Game Design, Programming and running a one-man games business…

My big slowdown function

Well I feared as much when I wrote this: but it turns out that, yup, that function is the slowest in the entire engine, at least until battle is joined. I really need to fix it.

Essentially what I’m doing there is maintaining a depth buffer for objects in the game. I then do some fancy processing on that buffer (all taking place in video card memory. I then really badly need to know the values of the depth buffer for about 100 different points, and based on the outcome of that, I either don’t draw, draw some stuff quite small, or draw it really big. In short, I’m scaling an object based on specific values of the depth buffer.

Right now, my engine does not use vertex shaders at all. I just use pixel shaders, and have vertex shaders as NULL. I’m pretty sure the solution to my problem is easy if I go to draw all of these objects, then write a vertex shader that can scale the object accordingly. the thing is, I’m using directx9 and therefore I really do have separate vertex and pixel; shaders. This is going to involve me reading up on the most undocumented stuff ever, which how vertex shaders and pixel shaders can be used in a 2D game under directx9.


3 thoughts on My big slowdown function

  1. In the idea case, a bare-bones vertex shader to handle the same work that happens with the fixed function pipeline should take you very very little time. But you seem to want something more complex.

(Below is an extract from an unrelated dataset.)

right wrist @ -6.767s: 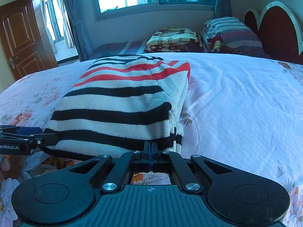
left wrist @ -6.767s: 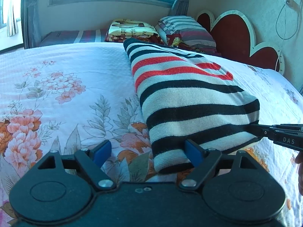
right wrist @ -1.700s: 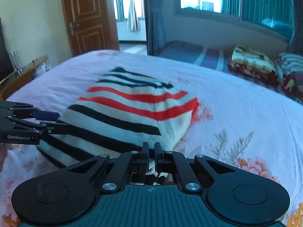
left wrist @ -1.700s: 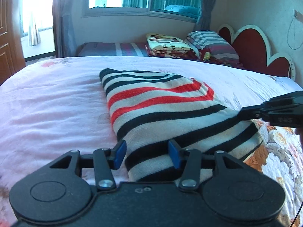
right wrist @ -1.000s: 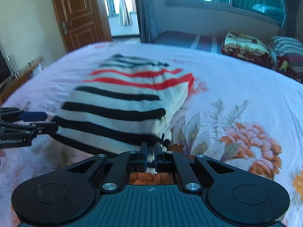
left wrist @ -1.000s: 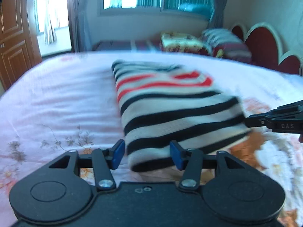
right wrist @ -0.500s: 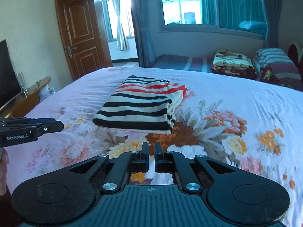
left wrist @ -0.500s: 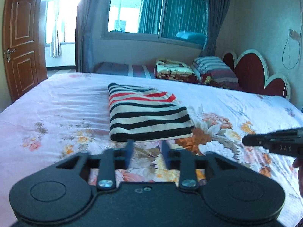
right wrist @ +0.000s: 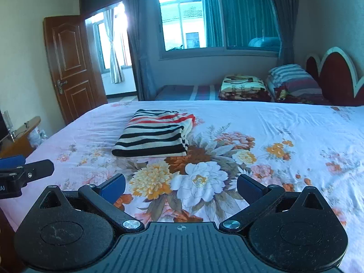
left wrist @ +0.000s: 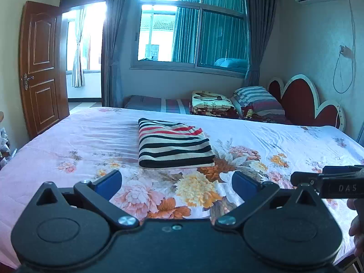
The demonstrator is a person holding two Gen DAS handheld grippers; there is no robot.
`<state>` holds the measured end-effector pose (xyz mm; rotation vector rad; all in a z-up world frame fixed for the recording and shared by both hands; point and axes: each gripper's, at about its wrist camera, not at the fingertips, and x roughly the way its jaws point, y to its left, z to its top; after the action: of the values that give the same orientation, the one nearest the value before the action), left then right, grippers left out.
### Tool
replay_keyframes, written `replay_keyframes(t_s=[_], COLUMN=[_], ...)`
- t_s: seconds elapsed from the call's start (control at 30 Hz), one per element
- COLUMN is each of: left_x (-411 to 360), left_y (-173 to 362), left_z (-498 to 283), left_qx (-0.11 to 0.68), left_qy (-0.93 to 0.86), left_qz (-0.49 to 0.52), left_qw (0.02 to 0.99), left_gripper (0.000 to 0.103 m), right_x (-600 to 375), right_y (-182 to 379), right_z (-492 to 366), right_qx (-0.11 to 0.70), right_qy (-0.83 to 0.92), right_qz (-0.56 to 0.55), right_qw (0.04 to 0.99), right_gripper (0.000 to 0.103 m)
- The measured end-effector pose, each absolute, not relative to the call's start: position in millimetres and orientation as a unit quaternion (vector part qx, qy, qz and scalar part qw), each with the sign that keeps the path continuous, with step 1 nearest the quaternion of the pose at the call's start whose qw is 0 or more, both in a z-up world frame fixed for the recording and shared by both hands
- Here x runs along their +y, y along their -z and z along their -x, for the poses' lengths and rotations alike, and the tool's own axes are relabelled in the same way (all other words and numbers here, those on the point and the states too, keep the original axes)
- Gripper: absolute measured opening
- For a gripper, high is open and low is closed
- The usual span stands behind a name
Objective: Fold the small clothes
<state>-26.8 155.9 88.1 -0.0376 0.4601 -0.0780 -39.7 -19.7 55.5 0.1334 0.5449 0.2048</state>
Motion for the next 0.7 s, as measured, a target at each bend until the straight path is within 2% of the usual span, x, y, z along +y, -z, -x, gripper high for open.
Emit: replay_keyframes(t_s=[0.7], left_x=[129], left_y=[-105], left_z=[58], left_qx=[0.197], left_qy=[0.055], left_qz=[-0.004], left_qw=[0.979], left_gripper=[0.103], right_x=[-44], right_y=[-80], right_z=[80], right_qx=[0.249], right_qy=[-0.082], right_qz=[-0.072], right_qw=[0.962], right_gripper=[0.103])
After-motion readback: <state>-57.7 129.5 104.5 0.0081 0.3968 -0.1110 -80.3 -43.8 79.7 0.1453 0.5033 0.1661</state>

    If I understand correctly, what you want to do is try to read from that ‘depth buffer’ into your vertex shader code, in order to scale or discard some stuff, without copying that depth data back into the CPU.
    This thing is, this will mean you need to read from a texture inside a vertex buffer. I don’t know what your target hardware is, but doing this requires Vertex Texture Fetch capabilities, which is a Shader Model 3.0 feature, and has a sad history of not being supported on many DirectX 9.3 cards. NVIDIA 6600 and above support it, but ATI cards which are Dx9.3 (but not yet DX10) don’t properly support it. They do support an alternative technique called Render To Vertex Buffer (R2VB), but it’s an ATI hack, so you’d need two code paths to properly support this.

    AFAIK, all DX10 cards or newer support it through a SM3.0 shader, even when used through the DX9 API, but those pre-DX10 ATI cards will have issues.

  2. I’ve kind of got round it by keeping my current read-back system but doing an extra stage where I use a tiny tiny texture as an intermediate stage. It seems like locking a small part of a big render target takes forever, but locking the whole of a small render target is comparatively very quick :)

Comments are currently closed.